Ever since then,whenever Auntie and the others so much as began to mention Fuji-san,I would immediately flee while holding close those two days' memories.I would flee without exception.When escape proved impossible,I desperately kept thinking of other matters,ensuring not a single word reached my ears.Afterwards,even Auntie stopped mentioning Fuji-san entirely in my presence,as they began avoiding the subject themselves.Perhaps Hatsu-ya too had been cautioned—she strangely refrained from even uttering Fuji-san’s name.I thought they might have devised this together,but such things mattered little.So long as I wasn’t told,it sufficed.Even in letters Auntie has sent since,though she reminisces at length about my time there,to this day not a speck regarding Fuji-san has ever been written.

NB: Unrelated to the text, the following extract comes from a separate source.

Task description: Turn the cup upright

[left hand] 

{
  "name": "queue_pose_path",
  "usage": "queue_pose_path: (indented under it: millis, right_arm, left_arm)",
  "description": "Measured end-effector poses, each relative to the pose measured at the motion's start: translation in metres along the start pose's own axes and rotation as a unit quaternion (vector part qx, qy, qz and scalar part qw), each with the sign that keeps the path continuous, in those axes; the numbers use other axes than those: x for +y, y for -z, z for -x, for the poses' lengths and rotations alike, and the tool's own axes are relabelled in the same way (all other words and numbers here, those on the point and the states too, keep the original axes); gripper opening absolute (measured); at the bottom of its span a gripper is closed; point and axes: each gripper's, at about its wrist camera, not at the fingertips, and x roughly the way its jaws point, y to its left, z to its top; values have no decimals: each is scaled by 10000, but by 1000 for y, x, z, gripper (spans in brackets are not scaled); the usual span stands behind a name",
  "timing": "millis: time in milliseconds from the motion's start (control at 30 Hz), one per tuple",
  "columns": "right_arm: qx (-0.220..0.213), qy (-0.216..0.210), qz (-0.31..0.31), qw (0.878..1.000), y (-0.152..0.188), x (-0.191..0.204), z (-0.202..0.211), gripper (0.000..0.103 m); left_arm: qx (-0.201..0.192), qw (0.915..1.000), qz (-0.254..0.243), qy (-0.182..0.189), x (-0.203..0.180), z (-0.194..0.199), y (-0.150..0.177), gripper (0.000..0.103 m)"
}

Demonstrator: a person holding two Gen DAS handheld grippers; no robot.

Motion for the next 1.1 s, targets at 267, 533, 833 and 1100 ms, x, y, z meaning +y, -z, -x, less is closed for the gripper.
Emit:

From then on, I never thought of Fuji-san even once. I did think often—but it was not Fuji-san that I thought of. It was Fuji-san within the plover story that I thought of. Even now, I sometimes take out that sleeve and look at it. On nights when sleep eluded me, I invariably took it out and looked at it. To look at this sleeve required the night to be well advanced—otherwise it held no charm. As the night deepened, I pinched both corners of the sleeve, raised my arm diagonally, and dangled it before the lamplight. When lamplight suffused the red sleeve's hue and the flame grew dim at its center, I slipped unbidden into the plover story, moving with Fuji-san as though in a motion picture. I watched my own drama as its sole spectator. Until I finished watching the plover story in detail from beginning to end, I remained unaware of my raised hands growing weary. As I folded the sleeve, I thought this: That within this sleeve lay Fuji-san at seventeen or eighteen and myself around twenty—forever preserved agelessly, sealed away. It does not matter where Fuji-san now resides or what she does. My Fuji-san is the Fuji-san within the sleeve. Fuji-san can always be seen vividly within this.

The reason it was so often called "plover, plover" lay in the plover-patterned design of that figured silk crepe.